Venous air embolism (VAE) is commonly iatrogenic due to infusion of bubbles adhering to the intravenous (IV) infusion set, residual air in drug-filled syrings, or ambient air intruding into the venous system in diverse surgical procedures (1). In previous reports, this incidence of VAE in neurosurgery conducted in the sitting position varies with a wide range from 4.9% to 76% (2,3). The prevalence of this adverse event during the laparoscopic surgery is less than 0.6%, while as high as 10–50% in hysteroscopic endometrial ablation procedure (4,5). The severity of VAE and its hazards to patients depend not only on the solubility of certain gas in blood, the rate and amount of gas entering the vein, but also the ability to eliminate the air via the lungs (6). Massive air or gas (3–5 mL/kg) entrained in the main pulmonary artery trunk, owing to the air-lock effect, results in acute right ventricle outflow tract (RVOT) obstruction and severe hypoxia, which is a leading cause contributory to cardiac arrest in operation room (1). In some scenarios, VAE was refractory to the routine ACLS (advanced cardiovascular life support intervention), requiring extracorporeal circulation support to achieve the return of spontaneous circulation (7).

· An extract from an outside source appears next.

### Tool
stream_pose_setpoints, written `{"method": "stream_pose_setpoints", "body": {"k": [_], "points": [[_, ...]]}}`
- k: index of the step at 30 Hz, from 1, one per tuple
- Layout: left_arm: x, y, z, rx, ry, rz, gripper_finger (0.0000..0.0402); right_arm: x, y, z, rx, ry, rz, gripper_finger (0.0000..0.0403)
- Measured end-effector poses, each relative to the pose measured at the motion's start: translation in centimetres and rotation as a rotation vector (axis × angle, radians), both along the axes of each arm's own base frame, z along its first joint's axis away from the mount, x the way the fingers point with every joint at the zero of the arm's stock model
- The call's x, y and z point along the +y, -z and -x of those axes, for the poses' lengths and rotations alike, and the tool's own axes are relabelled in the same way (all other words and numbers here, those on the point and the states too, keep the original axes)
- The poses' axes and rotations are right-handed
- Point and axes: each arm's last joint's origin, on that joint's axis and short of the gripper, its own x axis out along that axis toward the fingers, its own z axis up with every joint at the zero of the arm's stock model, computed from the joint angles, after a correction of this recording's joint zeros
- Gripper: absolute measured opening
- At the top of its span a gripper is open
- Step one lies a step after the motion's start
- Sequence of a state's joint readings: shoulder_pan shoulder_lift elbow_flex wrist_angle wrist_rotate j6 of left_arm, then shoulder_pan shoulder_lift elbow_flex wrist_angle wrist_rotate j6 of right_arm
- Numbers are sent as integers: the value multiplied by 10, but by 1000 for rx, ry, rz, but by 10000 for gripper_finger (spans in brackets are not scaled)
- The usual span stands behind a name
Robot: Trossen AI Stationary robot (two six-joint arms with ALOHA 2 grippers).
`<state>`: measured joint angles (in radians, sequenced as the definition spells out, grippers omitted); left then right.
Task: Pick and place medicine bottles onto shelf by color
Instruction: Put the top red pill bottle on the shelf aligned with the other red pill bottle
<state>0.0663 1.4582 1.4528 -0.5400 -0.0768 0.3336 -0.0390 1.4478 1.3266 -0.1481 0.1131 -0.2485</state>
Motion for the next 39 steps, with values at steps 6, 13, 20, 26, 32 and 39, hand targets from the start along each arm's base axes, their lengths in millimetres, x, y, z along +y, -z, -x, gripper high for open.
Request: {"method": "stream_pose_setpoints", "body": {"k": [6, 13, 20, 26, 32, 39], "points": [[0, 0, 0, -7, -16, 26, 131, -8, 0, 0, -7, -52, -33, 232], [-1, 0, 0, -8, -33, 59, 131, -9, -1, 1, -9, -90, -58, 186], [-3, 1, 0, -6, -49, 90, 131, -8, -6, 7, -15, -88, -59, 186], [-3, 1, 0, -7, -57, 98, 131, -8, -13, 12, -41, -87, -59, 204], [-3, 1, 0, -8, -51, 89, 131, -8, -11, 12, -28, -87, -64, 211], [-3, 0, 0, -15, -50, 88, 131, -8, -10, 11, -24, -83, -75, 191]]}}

Herein, we reported this case serials of VAE in recent 6 years in our department. Albeit VAE has the features of sudden onset, rapid development, and intractable management, the mortality or morbidity remains relatively low if standardized management are strictly implemented in the operation theatre including scrutinizing the patients prior to high-risk surgery, vigilance to the early signs of VAE, timely ceasing the surgical manipulation, as well as meticulous titration of vasoactive agents under the guidance of echocardiography. We present the following case series in accordance with the GARE reporting checklist.

Case presentation

The demographic characteristics and surgical data of all patients are listed in Table 1. Once the patients arriving at the operating room, the IV access was established. The routine monitors including electrocardiogram (ECG), heart rate (HR), blood pressure (BP), pulse oximeter (SpO₂), end-tidal carbon dioxide pressure (P_ETCO₂) were applied before general anesthesia induction. The invasive BP (IBP) monitor was established via left radial arterial catheterization, which is also facilitated in blood gas sample collection. Except femoral vein catheterization in case 6, the deep venous catheters were placed in the right internal jugular vein for monitoring central venous pressure (CVP) monitoring in other eight patients. Anesthesia was induced with dose of midazolam (0.05 mg/kg), 1% propofol (1–2 mg/kg), sufentanil (0.25–0.5 µg/kg) and vecuronium (0.1 mg/kg). Endotracheal tube was intubated and secured at the incisors 21–23 cm from tip of the tube. The ventilator was set to volume-controlled ventilation mode (tidal volume at 8–12 mL/kg, respiratory rate at 12 times/min, inspiration and expiration ratio at 1:2) after confirming that the endotracheal tube was in place. The P_ETCO₂ was maintained between 35 and 45 mmHg via adjusting the tidal volume. Anesthesia was maintained with 2% propofol (50–100 µg/kg/min), remifentanil (0.1 µg/kg/min), cisatracurium (2 µg/kg/min), and dexmedetomidine (0.1–0.2 µg/kg/h). Table 2 summarized the additional information about intraoperative conditions.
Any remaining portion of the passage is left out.